To describe it as an overhaul would be an understatement. The numbers are impressive – or extravagant, depending on how you look at it. Nine new players have been brought in thusfar, with eight being shown the door. Total spending has come in at just under £19 million, though the sale of goalkeeper Simon Mignolet to Liverpool for £10 million (a tidy £8 million profit on the Belgian) has helped to balance the books for owner Ellis Short.
Of course, radical change is what lifted the club out of the downward spiral of last season. Di Canio’s appointment was an enormous gamble and even Sunderland might not have been prepared for storm surrounding Di Canio’s alleged fascism. They would, however, have been confident that Di Canio would be a walking grenade in dressing room and they were right.
May was an interesting month, to say the least. Seven players were fined for breaches of discpline, before he then threatened to fine any players who did not perform “with dignity” in the last game against Tottenham Hotspur. A week later, he branded Phil Bardsley and Matt Kilagallon “pathetic” after the pair spent a midweek evening in a casino. “It was disgusting,” he said. “These people can’t train with me.” The heavy fines prompted the PFA to investigate the club, with Gordon Taylor warning that the Italian could not be “a law unto himself”.
The end result, of course, was that Sunderland stayed up. Di Canio’s appointment had the desired effect of waking the players out of their collective slumber enough that they could drag themselves over the finish line. But the true test will come this season. Such a a new squad may take time to gel as they learn to play both with each other and under the watchful eye of their firebrand manager.

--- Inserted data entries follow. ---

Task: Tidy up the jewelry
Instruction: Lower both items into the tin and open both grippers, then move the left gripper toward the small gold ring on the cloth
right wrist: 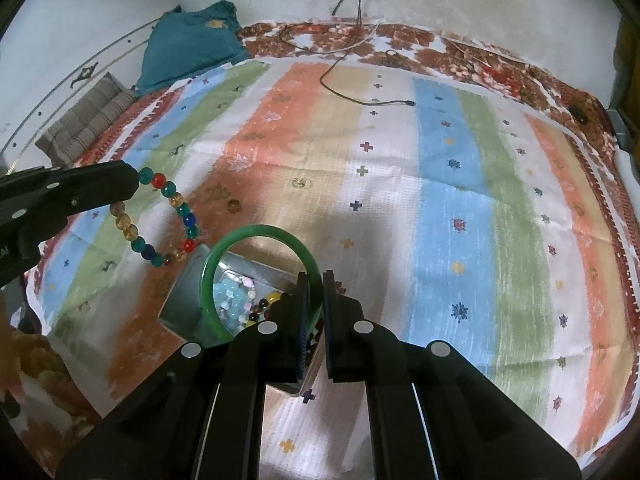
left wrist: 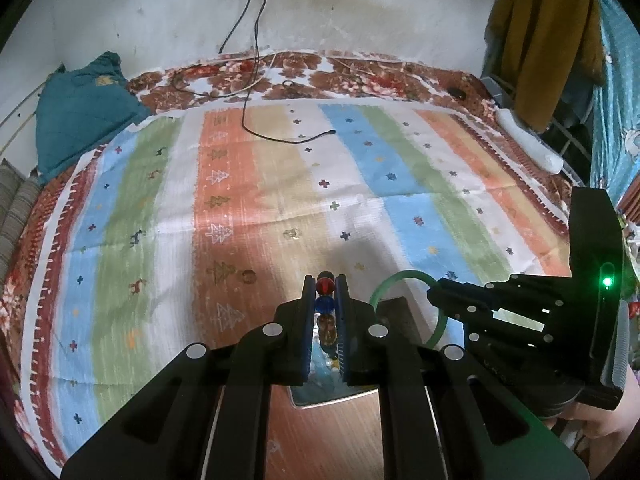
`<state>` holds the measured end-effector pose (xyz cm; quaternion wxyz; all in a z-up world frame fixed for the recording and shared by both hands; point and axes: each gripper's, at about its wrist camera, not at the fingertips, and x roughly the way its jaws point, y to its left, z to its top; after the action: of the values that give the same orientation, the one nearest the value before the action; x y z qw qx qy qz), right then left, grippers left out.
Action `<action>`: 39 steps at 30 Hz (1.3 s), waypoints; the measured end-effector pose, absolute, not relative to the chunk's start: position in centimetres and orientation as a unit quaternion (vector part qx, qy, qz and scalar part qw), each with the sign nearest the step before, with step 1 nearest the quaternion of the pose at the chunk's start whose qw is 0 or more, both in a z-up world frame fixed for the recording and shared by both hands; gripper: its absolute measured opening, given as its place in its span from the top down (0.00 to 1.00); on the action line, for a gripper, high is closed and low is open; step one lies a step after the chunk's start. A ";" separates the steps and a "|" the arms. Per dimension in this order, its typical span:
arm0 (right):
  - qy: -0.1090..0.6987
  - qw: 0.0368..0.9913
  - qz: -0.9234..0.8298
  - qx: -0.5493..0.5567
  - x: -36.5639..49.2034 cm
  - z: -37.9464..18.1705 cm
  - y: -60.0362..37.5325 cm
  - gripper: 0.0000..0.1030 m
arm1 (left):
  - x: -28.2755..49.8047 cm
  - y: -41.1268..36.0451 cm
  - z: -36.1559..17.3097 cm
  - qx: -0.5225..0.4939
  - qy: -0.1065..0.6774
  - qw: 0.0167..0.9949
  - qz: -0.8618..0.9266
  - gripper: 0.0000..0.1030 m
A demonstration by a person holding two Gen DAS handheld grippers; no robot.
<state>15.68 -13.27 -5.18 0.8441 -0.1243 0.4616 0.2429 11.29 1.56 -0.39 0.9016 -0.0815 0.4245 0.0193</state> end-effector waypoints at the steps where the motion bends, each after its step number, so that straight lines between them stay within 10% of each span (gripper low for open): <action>1: 0.460 0.845 0.243 -0.122 15.4 -5.1 -13.4 0.92 | 11.0 1.5 -0.3 -0.081 0.422 0.903 0.020 0.91; 22: 0.452 0.853 0.242 -0.091 14.3 -4.4 -14.0 0.88 | 8.9 0.7 -0.1 -0.078 0.417 0.905 0.021 0.90; 39: 0.458 0.859 0.215 -0.077 17.7 -4.6 -13.6 0.61 | 11.3 4.5 -2.4 -0.092 0.463 0.878 0.077 0.58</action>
<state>17.67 -13.63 -4.56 0.8591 -0.0774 0.4578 0.2153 11.27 4.48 -2.45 0.8782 -0.0919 0.4629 0.0771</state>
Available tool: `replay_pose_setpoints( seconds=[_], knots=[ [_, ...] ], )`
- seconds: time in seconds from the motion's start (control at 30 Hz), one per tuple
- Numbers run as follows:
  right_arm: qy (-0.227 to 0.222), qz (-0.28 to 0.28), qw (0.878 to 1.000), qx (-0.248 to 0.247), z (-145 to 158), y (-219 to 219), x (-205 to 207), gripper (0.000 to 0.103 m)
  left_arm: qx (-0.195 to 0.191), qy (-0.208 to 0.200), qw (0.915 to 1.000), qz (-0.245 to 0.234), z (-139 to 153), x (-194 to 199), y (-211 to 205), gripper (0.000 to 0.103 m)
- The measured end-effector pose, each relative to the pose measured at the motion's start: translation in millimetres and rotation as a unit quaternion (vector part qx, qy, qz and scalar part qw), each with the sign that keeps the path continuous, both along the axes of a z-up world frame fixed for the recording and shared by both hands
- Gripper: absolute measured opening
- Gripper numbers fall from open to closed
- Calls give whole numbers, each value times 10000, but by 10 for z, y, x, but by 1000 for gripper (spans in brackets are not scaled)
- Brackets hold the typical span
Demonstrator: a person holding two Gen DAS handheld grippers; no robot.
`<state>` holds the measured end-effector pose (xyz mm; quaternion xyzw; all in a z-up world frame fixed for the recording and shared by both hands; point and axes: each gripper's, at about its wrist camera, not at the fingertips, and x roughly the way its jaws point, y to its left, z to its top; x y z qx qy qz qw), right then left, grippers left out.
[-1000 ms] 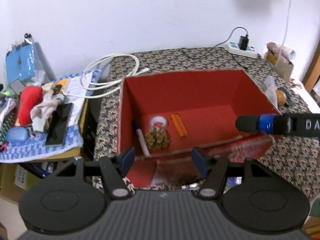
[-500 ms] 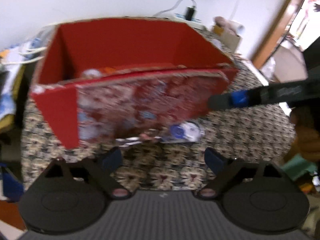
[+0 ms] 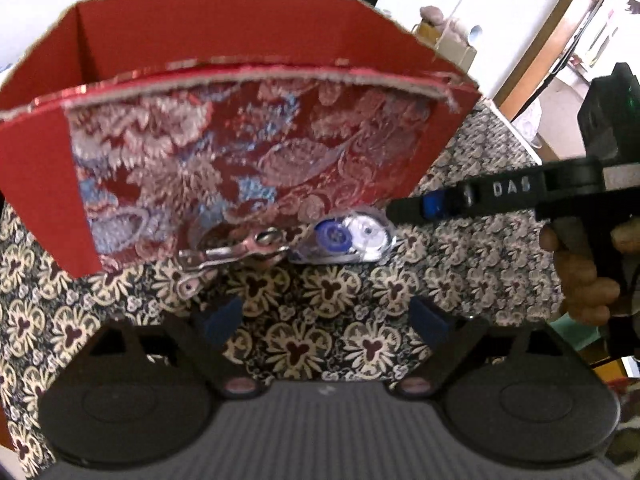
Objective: Organize rigid objects
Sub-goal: 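Move the right tool down to the metal spring clip before the box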
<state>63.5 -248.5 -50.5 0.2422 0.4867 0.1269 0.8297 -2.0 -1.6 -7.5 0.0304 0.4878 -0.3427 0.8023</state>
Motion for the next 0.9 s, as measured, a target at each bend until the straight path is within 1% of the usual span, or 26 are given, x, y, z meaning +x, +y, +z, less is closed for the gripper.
replay_pose_setpoints(
  seconds=[0.1,0.2,0.4,0.47,0.57,0.7,0.77,0.83,0.9],
  knots=[
    [-27,-1,10000,9,-33,52,49,10,82,126,9999,62,-87,-6,28,90],
    [12,5,10000,74,-74,72,90,10,70,224,9996,124,-124,-19,65,90],
    [104,160,9996,201,-87,116,114,10,13,243,9996,113,-106,-58,108,90],
    [259,294,9986,360,-83,172,138,9,-14,259,9996,73,-110,-66,102,90],
    [563,584,9938,762,-95,260,94,9,-70,288,9996,29,-129,-89,120,90],
    [735,1021,9859,1099,-61,424,51,9,-80,293,9995,13,-178,-122,169,90],
    [613,1104,9869,1005,0,446,42,10,-93,311,9995,24,-195,-81,164,90],
    [416,1070,9905,757,61,453,59,11,-143,335,9993,34,-160,-51,243,90],
    [296,1004,9931,531,79,464,97,12,-183,354,9992,23,-159,-21,212,90]
  ],
)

It would be difficult, as well as foolhardy, to predict a fast or a slow start for club. They could explode out of the blocks, buying into Di Canio’s fitness-first and authoritarian management style and replicating his fiercely competitive nature on the pitch. Alternatively, a failure to gel and a poor start could put some early pressure on Di Canio and his faith in the unfamiliar faces he has recruited. The Italian may have taken a dim view of his players’ gambling activities last season, but as his chairman would argue, no risk, no reward.